Today is National Public Lands Day.

What in the world is "National Public Lands Day" and why is it today?

It seems an outfit called the National Environmental Education Foundation (NEEF) convinced federal lawmakers and bureaucrats that it was appropriate to annually celebrate the mass federal ownership of land by the government each September. To salute this particularly socialist aspect of America, the federal government waives the entrance fees to all 397 national parks in the United States.

When NEEF isn't busy conjuring up ways to celebrate government's role in owning and overseeing land that would likely be better preserved by private foundations or land trusts, they stop hugging trees just long enough to cash taxpayer-funded checks to their organization. It turns out that NEEF pulls in about $2 million a year in government grants, according to its IRS records.

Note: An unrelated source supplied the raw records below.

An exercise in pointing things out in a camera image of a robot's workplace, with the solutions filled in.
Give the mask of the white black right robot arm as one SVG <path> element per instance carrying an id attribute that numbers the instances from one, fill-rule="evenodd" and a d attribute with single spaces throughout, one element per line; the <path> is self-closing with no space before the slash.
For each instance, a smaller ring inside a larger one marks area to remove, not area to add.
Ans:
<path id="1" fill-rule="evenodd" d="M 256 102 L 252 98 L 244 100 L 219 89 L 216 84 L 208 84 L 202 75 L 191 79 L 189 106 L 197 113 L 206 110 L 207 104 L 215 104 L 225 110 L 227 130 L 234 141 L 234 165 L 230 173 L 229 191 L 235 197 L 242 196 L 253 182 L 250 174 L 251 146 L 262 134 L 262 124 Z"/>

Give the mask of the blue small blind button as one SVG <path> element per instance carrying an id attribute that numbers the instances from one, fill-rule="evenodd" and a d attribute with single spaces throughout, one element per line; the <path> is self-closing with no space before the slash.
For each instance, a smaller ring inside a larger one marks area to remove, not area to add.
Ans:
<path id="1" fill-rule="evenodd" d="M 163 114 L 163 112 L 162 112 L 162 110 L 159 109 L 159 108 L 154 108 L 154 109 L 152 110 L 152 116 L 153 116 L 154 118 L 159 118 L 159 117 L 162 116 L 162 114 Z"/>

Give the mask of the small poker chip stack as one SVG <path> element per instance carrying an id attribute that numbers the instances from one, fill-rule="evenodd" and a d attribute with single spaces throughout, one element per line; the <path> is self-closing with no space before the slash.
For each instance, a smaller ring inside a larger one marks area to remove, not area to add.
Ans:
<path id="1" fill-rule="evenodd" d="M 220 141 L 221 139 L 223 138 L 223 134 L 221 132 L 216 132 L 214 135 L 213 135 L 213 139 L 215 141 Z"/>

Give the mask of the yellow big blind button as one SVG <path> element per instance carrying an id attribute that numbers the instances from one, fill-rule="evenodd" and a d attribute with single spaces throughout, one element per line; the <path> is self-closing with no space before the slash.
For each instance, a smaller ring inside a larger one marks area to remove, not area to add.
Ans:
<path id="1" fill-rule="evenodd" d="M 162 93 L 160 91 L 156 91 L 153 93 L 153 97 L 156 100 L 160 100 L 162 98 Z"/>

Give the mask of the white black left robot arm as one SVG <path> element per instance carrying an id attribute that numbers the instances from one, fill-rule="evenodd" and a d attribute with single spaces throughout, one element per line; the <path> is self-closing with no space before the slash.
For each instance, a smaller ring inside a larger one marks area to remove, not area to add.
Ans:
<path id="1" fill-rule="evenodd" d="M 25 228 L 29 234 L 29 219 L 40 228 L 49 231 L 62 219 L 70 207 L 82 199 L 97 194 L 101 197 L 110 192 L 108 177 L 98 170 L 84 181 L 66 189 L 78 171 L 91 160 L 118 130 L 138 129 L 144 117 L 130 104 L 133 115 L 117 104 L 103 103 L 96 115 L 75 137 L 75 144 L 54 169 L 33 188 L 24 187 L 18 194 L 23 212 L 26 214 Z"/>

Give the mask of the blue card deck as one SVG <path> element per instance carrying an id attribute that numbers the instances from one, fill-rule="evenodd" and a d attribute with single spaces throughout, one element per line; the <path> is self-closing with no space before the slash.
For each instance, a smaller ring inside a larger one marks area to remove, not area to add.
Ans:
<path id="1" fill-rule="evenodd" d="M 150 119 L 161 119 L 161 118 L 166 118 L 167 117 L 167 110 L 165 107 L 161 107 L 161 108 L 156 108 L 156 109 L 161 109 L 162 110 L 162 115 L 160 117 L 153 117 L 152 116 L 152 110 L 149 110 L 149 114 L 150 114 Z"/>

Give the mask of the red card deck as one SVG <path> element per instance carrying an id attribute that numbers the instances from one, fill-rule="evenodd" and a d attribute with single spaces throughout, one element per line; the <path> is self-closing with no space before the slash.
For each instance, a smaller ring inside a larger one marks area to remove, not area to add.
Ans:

The idea of a day of free admission to America's national parks may induce a case of the warm fuzzies at first blush, but the cold reality is that taxpayers who don't visit parks during National Public Lands Day will be left footing the bill for those who do. That's nothing new.

Taxpayers paid $2.9 billion this year to subsidize scores of unimpressive parks and trivial historic sites that have no business being managed by the National Park Service.

The biggest problem for taxpayers is the number of utterly insolvent parks in the Park Service's collection of landholdings. Only a small handful of national parks and historic sites produce enough in entrance fees, camping permits and concession revenues to be financially self-sufficient. The rest, plagued by poor visitorship, the inability to generate revenue and a lack of public interest are on the dole, swiping billions annually through a taxpayer-funded federal welfare program for parks and historic sites.

As a result, revenues from park visitors fund a measly nickel out of every dollar in the Park Service coffers, while federal tax dollars fund the rest.

The Frederick Law Olmsted National Historic Site just outside of Boston, for example, attracts 4,802 guests per year at a cost to taxpayers of $24 million, or $493 per person. Montana's Grant-Kohrs Ranch National Historic Site is a working cattle ranch that will saddle taxpayers with a $1.5 million bill this year despite drawing less than 20,000 visitors. Playwright Eugene O'Neill's former Northern California estate costs Americans $700,000 per year while attracting 11 visitors on a good day.

These failing parks and historic sites are plagued with one of two problems. Either the Park Service is providing visitors with a poor experience, or the sites themselves are not interesting, moving, beautiful or historically significant enough to draw sightseers. Whichever is the case, it is in the best interest of taxpayers, and the sites themselves, to allow private foundations or caretakers, or even state or local governments, to take them over.

Getting the federal government to stop propping up penniless parks would save federal taxpayers $2.9 billion a year- money that families could use to go on a vacation of their own, rather than subsidizing other people's fun.